[DATA SUPPLIED]:
········
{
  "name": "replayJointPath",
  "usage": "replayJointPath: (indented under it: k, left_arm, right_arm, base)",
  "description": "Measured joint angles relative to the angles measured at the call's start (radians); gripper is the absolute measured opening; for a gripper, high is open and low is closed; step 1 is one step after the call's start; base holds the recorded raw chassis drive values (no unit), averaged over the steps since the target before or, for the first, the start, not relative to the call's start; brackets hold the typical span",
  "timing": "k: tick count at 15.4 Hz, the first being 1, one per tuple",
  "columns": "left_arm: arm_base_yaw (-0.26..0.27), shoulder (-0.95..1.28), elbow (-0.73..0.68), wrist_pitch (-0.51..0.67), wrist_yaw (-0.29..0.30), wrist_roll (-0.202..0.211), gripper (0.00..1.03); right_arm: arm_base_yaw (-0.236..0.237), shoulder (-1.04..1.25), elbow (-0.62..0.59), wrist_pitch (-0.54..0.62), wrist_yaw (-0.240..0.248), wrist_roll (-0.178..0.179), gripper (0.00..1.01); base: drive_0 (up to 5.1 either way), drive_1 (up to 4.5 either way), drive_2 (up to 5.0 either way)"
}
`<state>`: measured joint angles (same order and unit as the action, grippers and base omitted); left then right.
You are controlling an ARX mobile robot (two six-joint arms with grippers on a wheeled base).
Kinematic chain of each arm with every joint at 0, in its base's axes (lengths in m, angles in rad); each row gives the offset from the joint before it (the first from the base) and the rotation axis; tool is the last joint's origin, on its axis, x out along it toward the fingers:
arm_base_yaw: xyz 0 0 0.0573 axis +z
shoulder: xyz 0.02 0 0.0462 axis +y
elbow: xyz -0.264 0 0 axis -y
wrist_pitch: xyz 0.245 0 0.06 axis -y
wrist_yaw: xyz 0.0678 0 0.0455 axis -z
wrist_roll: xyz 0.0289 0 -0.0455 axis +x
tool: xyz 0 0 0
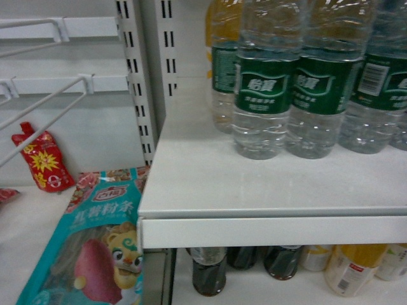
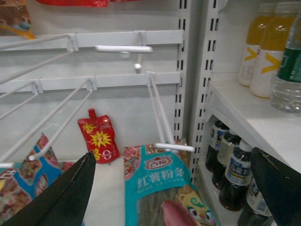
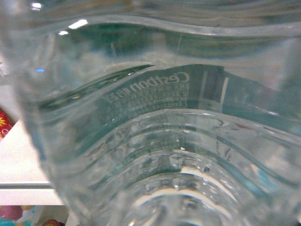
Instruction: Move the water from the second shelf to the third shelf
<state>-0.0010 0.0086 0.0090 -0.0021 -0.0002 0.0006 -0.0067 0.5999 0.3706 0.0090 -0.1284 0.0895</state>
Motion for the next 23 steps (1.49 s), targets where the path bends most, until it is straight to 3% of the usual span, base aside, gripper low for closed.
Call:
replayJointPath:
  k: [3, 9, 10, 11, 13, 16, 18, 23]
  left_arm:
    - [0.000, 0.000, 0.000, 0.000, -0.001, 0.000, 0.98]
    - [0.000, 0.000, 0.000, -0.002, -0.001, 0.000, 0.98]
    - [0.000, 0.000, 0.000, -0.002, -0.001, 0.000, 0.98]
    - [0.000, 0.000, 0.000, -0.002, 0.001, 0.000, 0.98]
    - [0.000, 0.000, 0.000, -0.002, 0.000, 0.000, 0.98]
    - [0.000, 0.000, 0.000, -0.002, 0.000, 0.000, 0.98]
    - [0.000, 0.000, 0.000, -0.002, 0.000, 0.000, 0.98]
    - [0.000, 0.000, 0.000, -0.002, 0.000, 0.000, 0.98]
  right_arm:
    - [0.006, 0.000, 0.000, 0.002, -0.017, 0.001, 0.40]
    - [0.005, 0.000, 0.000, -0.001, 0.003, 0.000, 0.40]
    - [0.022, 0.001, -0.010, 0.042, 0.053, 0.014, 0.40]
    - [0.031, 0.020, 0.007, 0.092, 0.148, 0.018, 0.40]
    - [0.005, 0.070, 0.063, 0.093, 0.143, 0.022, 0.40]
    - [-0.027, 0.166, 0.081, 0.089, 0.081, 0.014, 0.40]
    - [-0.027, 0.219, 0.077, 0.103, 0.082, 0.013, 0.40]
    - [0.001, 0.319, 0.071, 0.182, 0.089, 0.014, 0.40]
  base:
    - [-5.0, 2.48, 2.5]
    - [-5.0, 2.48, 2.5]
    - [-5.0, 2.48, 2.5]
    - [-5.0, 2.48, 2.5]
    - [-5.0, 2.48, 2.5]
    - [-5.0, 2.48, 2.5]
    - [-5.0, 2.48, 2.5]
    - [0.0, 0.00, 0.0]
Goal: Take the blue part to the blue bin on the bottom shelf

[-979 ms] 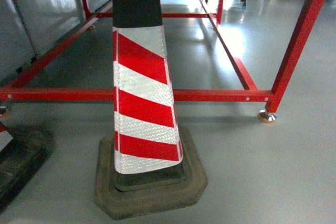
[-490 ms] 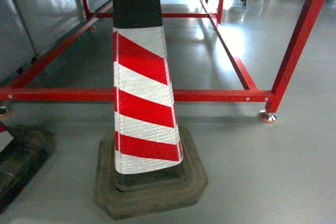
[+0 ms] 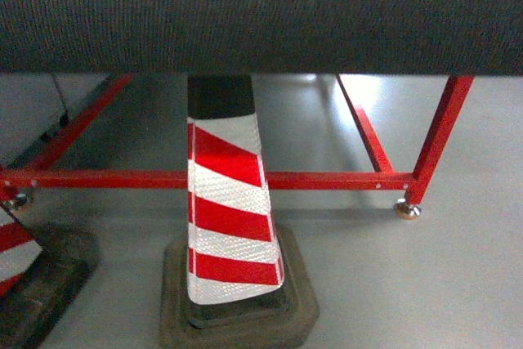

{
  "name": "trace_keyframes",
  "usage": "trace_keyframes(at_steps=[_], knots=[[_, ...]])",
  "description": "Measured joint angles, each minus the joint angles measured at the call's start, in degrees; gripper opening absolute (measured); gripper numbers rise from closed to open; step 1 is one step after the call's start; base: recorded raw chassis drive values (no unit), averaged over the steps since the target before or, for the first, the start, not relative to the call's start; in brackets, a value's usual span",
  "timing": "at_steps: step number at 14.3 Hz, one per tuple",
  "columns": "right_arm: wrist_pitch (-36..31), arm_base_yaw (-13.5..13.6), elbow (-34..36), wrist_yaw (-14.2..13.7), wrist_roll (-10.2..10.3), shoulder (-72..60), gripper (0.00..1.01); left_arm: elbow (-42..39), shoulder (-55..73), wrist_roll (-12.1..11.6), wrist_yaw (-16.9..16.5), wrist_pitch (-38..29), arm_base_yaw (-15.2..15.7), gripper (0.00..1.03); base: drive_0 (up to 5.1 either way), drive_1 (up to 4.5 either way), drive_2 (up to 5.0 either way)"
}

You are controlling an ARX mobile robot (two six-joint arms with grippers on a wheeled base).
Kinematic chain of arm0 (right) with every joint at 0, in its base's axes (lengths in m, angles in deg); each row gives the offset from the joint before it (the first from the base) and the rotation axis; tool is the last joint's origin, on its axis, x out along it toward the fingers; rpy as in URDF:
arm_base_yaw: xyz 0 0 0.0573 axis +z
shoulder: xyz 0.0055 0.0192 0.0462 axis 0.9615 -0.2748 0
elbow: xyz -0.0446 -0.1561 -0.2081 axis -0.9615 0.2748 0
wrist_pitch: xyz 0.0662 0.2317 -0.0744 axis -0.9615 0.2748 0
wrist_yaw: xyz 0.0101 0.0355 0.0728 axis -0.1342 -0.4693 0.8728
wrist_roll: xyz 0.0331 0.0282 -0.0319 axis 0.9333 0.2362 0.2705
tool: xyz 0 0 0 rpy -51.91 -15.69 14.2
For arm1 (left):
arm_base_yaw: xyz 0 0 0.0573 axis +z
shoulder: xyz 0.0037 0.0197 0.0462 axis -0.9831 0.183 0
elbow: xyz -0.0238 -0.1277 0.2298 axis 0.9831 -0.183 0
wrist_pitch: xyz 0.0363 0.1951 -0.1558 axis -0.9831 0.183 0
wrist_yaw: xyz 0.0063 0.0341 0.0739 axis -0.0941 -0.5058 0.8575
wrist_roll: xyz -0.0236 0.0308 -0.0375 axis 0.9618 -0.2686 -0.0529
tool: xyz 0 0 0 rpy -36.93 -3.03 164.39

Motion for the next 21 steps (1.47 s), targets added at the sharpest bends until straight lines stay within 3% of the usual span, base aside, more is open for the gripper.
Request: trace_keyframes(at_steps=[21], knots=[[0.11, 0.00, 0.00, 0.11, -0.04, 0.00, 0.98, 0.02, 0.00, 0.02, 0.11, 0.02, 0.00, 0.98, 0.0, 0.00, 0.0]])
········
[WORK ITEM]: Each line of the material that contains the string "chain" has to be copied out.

[TASK ANSWER]:
Kinematic chain of each arm with every joint at 0, in its base's axes (lengths in m, angles in rad); each row gives the offset from the joint before it (the first from the base) and the rotation axis; tool is the last joint's origin, on its axis, x out along it toward the fingers:
Kinematic chain of arm0 (right) with every joint at 0, in its base's axes (lengths in m, angles in deg); each row gives the offset from the joint before it (the first from the base) and the rotation axis; tool is the last joint's origin, on its axis, x out along it toward the fingers; rpy as in URDF:

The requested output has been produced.